▸ **TASK PROMPT**: Scan the data below. Pull out each line where "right" occurs.

★ ★ ★ ★ ★ ★ ★

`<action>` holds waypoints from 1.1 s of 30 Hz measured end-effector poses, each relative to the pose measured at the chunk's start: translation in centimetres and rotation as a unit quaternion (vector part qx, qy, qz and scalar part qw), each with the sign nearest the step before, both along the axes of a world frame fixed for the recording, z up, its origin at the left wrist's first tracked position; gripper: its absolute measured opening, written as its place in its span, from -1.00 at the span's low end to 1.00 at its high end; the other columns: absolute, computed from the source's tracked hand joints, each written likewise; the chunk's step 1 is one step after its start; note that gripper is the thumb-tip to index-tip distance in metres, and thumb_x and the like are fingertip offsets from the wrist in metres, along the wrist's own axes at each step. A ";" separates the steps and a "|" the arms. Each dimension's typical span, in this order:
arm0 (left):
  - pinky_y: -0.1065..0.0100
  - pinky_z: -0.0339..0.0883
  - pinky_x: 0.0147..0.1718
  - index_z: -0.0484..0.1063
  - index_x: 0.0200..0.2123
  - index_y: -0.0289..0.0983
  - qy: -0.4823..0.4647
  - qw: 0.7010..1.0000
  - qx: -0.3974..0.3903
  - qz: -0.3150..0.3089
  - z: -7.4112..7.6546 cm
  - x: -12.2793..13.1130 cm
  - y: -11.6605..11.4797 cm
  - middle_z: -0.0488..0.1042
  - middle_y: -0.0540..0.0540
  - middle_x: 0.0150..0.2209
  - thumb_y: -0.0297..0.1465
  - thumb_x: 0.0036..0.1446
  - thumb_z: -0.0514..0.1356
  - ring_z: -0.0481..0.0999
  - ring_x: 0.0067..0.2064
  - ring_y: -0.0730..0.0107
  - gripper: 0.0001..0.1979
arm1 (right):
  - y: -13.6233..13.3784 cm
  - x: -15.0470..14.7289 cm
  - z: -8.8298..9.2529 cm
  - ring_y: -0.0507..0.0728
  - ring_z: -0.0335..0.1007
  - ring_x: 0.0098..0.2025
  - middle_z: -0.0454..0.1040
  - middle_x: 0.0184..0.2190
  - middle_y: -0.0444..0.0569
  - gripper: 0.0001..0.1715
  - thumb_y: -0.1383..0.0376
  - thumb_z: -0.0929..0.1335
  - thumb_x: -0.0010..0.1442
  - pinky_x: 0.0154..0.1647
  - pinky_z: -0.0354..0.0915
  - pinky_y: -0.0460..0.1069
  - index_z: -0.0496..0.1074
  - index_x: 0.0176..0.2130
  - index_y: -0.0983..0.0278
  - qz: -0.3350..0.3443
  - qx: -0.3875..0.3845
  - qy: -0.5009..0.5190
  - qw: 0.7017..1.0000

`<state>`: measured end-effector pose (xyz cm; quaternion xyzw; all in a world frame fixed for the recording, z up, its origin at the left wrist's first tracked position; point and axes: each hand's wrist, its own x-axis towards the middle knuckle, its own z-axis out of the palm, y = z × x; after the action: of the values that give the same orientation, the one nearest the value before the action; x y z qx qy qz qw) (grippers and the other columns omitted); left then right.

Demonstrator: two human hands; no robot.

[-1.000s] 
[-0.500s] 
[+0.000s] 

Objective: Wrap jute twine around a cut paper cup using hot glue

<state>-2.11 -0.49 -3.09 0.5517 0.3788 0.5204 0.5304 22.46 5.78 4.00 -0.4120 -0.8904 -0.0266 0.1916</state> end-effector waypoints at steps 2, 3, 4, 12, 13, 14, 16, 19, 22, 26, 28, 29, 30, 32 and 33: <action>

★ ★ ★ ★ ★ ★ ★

▸ **SOLVED EXERCISE**:
arm1 (right):
`<state>`: measured end-effector pose (xyz cm; quaternion xyzw; all in a world frame fixed for the recording, z up, its origin at the left wrist's first tracked position; point and axes: each hand's wrist, its own x-axis towards the middle knuckle, its own z-axis out of the palm, y = z × x; after the action: of the values that give the same orientation, the one nearest the value before the action; x y z qx qy qz qw) (grippers and the other columns omitted); left then right.

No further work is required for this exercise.